Il paradosso è che i nostri leader o premier apparentemente «provinciali», quelli che in vacanza scomparivano in paesi piccolissimi, dedicandosi agli eterni passatempi paesani delle carte o del far niente seduti nel patio di casa, erano in realtà i più internazionali: quelli che avevano viaggiato, visto il mondo, occupato ogni immaginabile Senior Suite nei posti più importanti dell’Occidente e dell’Oriente. Ovvio che nel relax volessero altro. Ovvio che i fine settimana in pantofole avessero per loro un fascino assoluto.
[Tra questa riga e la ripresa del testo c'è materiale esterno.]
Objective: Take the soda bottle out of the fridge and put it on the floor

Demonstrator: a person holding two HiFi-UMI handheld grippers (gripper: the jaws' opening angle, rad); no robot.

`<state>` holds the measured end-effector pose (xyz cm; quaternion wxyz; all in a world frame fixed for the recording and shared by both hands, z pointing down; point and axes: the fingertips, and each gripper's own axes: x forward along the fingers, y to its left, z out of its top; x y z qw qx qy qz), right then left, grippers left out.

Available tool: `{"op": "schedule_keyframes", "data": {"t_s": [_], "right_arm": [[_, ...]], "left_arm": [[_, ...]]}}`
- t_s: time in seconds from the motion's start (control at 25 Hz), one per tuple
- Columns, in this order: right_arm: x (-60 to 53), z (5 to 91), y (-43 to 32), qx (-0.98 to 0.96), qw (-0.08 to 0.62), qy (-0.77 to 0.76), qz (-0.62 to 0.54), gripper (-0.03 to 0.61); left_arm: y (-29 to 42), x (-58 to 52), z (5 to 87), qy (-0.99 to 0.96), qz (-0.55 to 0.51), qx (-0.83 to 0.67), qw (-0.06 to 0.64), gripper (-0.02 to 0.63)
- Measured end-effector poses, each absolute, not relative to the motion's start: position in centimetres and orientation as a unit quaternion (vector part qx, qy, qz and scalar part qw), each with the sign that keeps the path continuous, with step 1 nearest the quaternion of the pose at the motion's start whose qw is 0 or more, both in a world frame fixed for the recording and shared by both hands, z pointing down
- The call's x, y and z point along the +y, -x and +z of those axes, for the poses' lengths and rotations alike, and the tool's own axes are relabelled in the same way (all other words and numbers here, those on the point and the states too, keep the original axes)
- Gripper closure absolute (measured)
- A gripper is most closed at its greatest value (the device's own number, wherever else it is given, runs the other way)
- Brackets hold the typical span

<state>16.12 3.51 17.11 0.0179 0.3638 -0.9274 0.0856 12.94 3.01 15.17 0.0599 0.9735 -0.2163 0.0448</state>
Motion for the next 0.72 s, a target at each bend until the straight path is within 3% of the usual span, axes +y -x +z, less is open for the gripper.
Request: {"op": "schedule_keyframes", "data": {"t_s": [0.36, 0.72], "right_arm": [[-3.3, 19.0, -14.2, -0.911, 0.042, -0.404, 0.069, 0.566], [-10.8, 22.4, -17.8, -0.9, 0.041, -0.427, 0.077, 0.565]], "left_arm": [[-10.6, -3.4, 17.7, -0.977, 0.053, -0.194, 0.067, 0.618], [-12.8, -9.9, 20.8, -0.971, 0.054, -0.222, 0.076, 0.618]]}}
Al contrario, i desideri e le ambizioni degli altri – i festaioli delle estati sotto i riflettori, spesso circondati da piccole folle di fedelissimi – rivelano almeno tre cose. La prima è la loro insicurezza, l’idea che sparire per un po’ sia deleterio (hai visto mai che si dimenticano di me?). La seconda è la gran confusione tra pubblico e privato, con la convinzione che persino la polenta cucinata per cena o la biciclettata debbano diventare messaggio politico. Infine, c’è il bug esperienziale di giovinezze quasi interamente dedicate a quel mestiere triste che è diventato la politica: le troppe serate in sede per le assemblee di circolo, o in parrocchia, o a cercar voti alla bocciofila; le domeniche al seguito del capocorrente; i «non posso» pronunciati ogni weekend mentre i coetanei se ne andavano al cinema, in discoteca, appresso alla più bella della comitiva.